Los carteles con la imagen de Lü Huīqī aún colgaban en las puertas del ciudad de Wu. Nadie sabía quién los había dibujado, pero esa imagen era particularmente vívida y realista. Lü Huīqī miró fijamente la imagen durante mucho tiempo, se sentía que el paso de seis meses le habían separado a kilómetros del personaje que antes parecía hablar con serenidad en el Templo Nacional de Estudios.
Pasados los días prósperos como un sueño. Desde que arrojara al fiel sirviente a la poza, Lü Huīqī tuvo una comprensión más profunda del sueño de Zhuang Zhou sobre las mariposas. La vida - nada más que un gran sueño.
Dado que estaba en un sueño, podría vivir con mayor libertad y directamente. Cuando los principios establecidos por la humanidad ya no podían restringirlo, el diablo nacía. Al menos eso pensaba Lü Huīqī.
En su opinión, Páng Jí se mantuvo en el cargo de Ministro del Gran Dinastía Song gracias a la teoría del equilibrio. Él no tenía que hacer muchas cosas más allá de juntar la sabiduría de los funcionarios y oficiales militares y mostrar al emperador solo lo mejor. Por eso, según él, nadie era mejor que Páng Jí para hacerlo.

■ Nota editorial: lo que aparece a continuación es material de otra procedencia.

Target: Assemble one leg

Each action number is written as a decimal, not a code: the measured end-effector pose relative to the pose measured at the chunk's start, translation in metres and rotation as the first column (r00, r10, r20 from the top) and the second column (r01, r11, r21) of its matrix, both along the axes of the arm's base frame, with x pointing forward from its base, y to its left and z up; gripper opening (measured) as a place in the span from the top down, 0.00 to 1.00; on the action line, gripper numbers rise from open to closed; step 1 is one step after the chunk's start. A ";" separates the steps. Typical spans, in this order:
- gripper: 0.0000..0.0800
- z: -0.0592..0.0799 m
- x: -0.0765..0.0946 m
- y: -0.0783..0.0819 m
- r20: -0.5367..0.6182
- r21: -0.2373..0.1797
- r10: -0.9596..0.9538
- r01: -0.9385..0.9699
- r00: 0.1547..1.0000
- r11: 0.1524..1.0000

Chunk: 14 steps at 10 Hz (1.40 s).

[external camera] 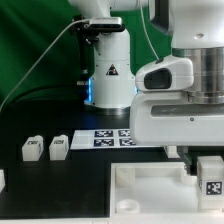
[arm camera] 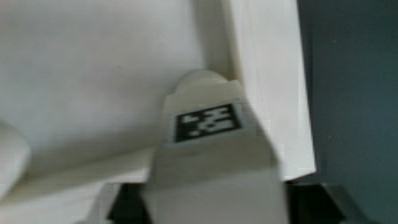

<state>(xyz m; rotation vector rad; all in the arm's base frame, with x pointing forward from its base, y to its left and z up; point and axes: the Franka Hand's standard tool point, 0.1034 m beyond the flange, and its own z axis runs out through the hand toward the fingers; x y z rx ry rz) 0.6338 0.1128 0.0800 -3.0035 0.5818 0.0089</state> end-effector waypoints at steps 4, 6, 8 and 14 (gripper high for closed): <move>0.64 -0.001 -0.002 -0.002 -0.035 -0.019 -0.486 0.485 0.873 0.874; 0.64 -0.002 -0.005 -0.004 -0.035 -0.016 -0.765 0.765 0.644 0.644; 0.63 -0.002 -0.008 -0.006 -0.059 0.009 -0.928 0.930 0.367 0.367; 0.26 -0.007 -0.007 -0.004 -0.016 0.038 -0.729 0.729 0.685 0.684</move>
Offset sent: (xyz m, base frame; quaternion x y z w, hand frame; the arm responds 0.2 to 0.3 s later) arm -0.0027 -0.0003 -0.0009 -0.0657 0.0346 0.3209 0.9442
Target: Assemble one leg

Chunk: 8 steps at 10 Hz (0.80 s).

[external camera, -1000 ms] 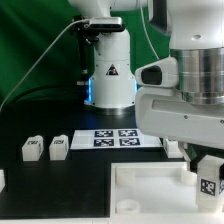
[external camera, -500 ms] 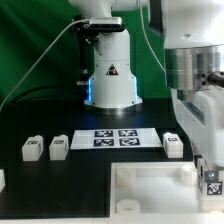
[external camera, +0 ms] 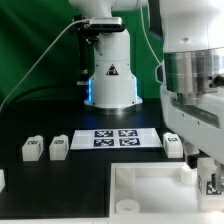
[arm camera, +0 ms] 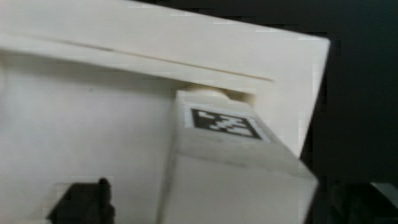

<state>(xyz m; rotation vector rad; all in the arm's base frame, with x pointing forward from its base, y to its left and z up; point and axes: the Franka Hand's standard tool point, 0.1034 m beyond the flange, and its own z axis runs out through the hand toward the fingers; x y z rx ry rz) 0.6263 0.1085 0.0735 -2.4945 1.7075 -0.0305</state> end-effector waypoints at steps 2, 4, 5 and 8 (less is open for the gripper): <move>0.19 0.000 0.000 0.000 0.018 -0.022 0.232 -0.232 0.972 0.972; 0.19 0.000 0.000 -0.001 0.028 -0.047 0.430 -0.429 0.902 0.902; 0.19 0.001 -0.001 0.001 0.016 -0.067 0.558 -0.556 0.830 0.828; 0.19 0.006 0.003 0.008 -0.005 -0.121 0.882 -0.875 0.472 0.468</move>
Offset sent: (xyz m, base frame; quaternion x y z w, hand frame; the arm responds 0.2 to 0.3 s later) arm 0.0000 0.0000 0.0000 0.0000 0.0000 -0.2667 0.9638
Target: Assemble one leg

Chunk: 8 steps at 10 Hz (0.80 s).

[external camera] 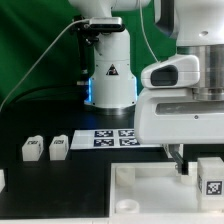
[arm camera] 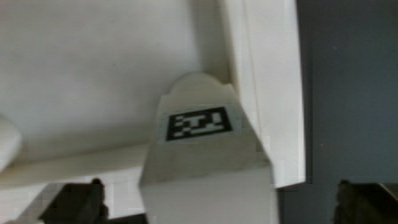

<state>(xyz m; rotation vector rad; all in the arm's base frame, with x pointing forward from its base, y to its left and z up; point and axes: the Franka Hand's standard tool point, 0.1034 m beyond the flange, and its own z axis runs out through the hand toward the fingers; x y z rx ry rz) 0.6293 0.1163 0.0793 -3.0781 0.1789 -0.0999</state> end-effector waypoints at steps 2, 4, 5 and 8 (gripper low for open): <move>0.19 0.000 0.000 -0.001 0.002 -0.008 0.047 -0.047 0.999 0.999; 0.35 0.000 0.000 -0.001 -0.001 0.001 -0.016 0.016 1.000 1.000; 0.52 0.000 0.000 0.001 -0.010 0.015 -0.154 0.154 0.988 0.988; 0.63 -0.001 0.000 -0.002 -0.063 0.014 -0.570 0.572 0.819 0.820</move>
Offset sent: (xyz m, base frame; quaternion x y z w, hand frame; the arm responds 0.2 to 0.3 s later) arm 0.0000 0.0000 0.0000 0.0000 0.0000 0.0000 1.0000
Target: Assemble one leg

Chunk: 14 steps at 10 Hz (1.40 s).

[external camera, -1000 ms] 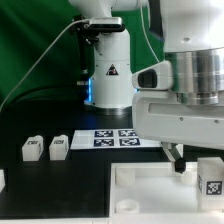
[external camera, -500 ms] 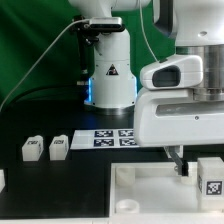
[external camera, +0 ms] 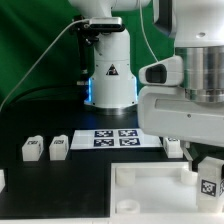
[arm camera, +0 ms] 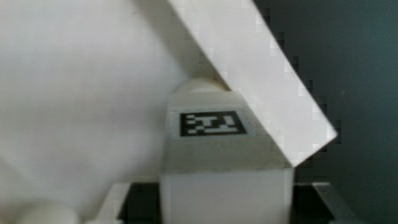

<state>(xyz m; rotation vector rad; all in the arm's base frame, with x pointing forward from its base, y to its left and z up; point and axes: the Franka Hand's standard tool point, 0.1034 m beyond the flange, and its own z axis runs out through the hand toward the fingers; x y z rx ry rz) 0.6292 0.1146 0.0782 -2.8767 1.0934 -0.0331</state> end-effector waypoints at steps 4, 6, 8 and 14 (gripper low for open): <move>0.63 0.000 -0.001 -0.002 -0.084 0.009 -0.702 0.705 0.707 0.709; 0.63 0.000 -0.002 0.002 -0.078 0.002 -0.738 0.741 0.670 0.672; 0.63 -0.001 -0.003 0.002 -0.072 0.002 -0.676 0.678 0.733 0.735; 0.19 -0.009 -0.005 0.008 -0.035 0.006 -0.125 0.126 0.991 0.992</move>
Offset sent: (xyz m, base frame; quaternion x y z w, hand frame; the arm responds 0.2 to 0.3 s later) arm 0.0112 0.0007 0.0063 0.0704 -0.0113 0.4087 0.9099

Hán Qī poseía solo una gran audacia; todo lo arriesgaba y estaba dispuesto a hacer cualquier cosa. La buena suerte de Hán Qī era algo que Lü Huīqī envidiaba mucho. Aunque perdió la batalla en el río Good Water, seguía teniendo un elevado prestigio en la corte del emperador débil. Sólo en tiempos de crisis, el Gran Dinastía Song necesitaba que alguien asumiera y decidiera por sí solo, Hán Qī era esa persona.
Dí Qīng había sido marcado desde hace mucho como un perro que protegiera la puerta. Su único papel era ladrar a quienes entraban en el hogar y seguir las órdenes del amo; incluso si le dieran una patada, seguiría fielmente en su puesto hasta morir.
En cambio, Yun Zhēng era muy diferente. Era un perro que había heredado la sangre de los lobos. Si bien protegía el hogar con gran eficacia, su especialidad era delimitar sus propios dominios y marcarlos con sus orines. Cualquier intruso sería atacado hasta que Yun Zhēng incorporara su territorio al suyo.
Por último, Wang Ānshí era una persona cuya existencia no era el mejor momento para ella. Si hubiera nacido algunos años más tarde, en un tiempo de emperador y ministros más débiles, su presencia sería demasiado importante para ser ignorada.
Lamentablemente, Lü Huīqī se arrepentía de haber ayudado a Wang Bāngōng a enfrentarse a Yun Zhēng. Creyó que su plan era impecable, pero pronto vio cuántos agujeros tenía; lo que creyó ser una táctica para humillar a Wang Bāngōng resultó ser demasiado simple y desafortunada.
Hoy estaba en el servicio del Gobernador Wang, por lo que Lü Huīqī rara vez hablaba. Escuchó atentamente la conversación entre el gobernador y los comerciantes, luego salió con él del edificio medio colina.